● **INSTRUCTIONS TO FOLLOW**:
Copy out the data word for word. The images are not part of the copy.

[[ DATA EXCERPT open ]]

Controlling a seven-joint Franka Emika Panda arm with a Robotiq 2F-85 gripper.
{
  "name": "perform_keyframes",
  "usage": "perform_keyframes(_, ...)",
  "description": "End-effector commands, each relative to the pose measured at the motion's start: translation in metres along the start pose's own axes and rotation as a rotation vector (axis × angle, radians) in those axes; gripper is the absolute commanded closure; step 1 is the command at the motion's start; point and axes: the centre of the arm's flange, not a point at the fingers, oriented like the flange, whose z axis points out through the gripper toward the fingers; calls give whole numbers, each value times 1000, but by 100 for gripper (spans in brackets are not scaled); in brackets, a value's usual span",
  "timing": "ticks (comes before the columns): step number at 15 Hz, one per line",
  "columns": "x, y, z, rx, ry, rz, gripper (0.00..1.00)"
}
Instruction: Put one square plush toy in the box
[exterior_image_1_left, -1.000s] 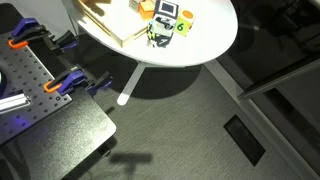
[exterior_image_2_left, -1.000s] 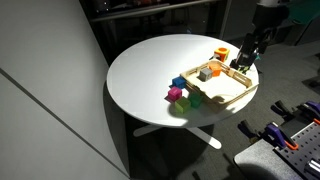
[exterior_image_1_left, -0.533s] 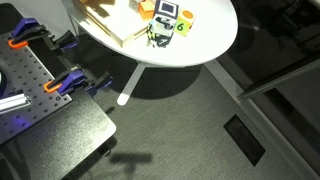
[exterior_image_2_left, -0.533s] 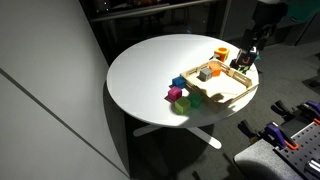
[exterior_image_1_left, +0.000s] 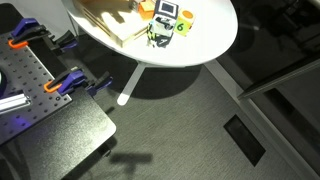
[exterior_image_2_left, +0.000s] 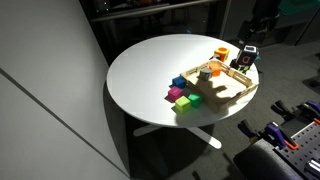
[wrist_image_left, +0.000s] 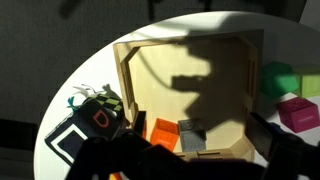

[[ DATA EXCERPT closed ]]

● **ANSWER BOX**:
Controlling a seven-joint Franka Emika Panda arm with a Robotiq 2F-85 gripper.
{
  "name": "perform_keyframes",
  "usage": "perform_keyframes(_, ...)",
  "description": "End-effector commands, each relative to the pose measured at the motion's start: translation in metres along the start pose's own axes and rotation as a rotation vector (axis × angle, radians) in those axes; gripper is the absolute commanded closure; step 1 is the command at the motion's start; point and axes: the centre of the arm's flange, not a point at the fingers, oriented like the flange, whose z axis points out through the gripper toward the fingers; calls give whole numbers, each value times 1000, but by 100 for gripper (spans in brackets are not scaled); in brackets, a value's usual span",
  "timing": "ticks (comes before the columns): step number at 15 Hz, one per line",
  "columns": "x, y, z, rx, ry, rz, gripper (0.00..1.00)"
}
Instruction: Put one square plush toy in the box
[exterior_image_1_left, -1.000s] 
[exterior_image_2_left, -1.000s] 
[exterior_image_1_left, -0.533s] 
[exterior_image_2_left, -0.533s] 
[exterior_image_1_left, +0.000s] 
[exterior_image_2_left, +0.000s] 
[wrist_image_left, +0.000s] 

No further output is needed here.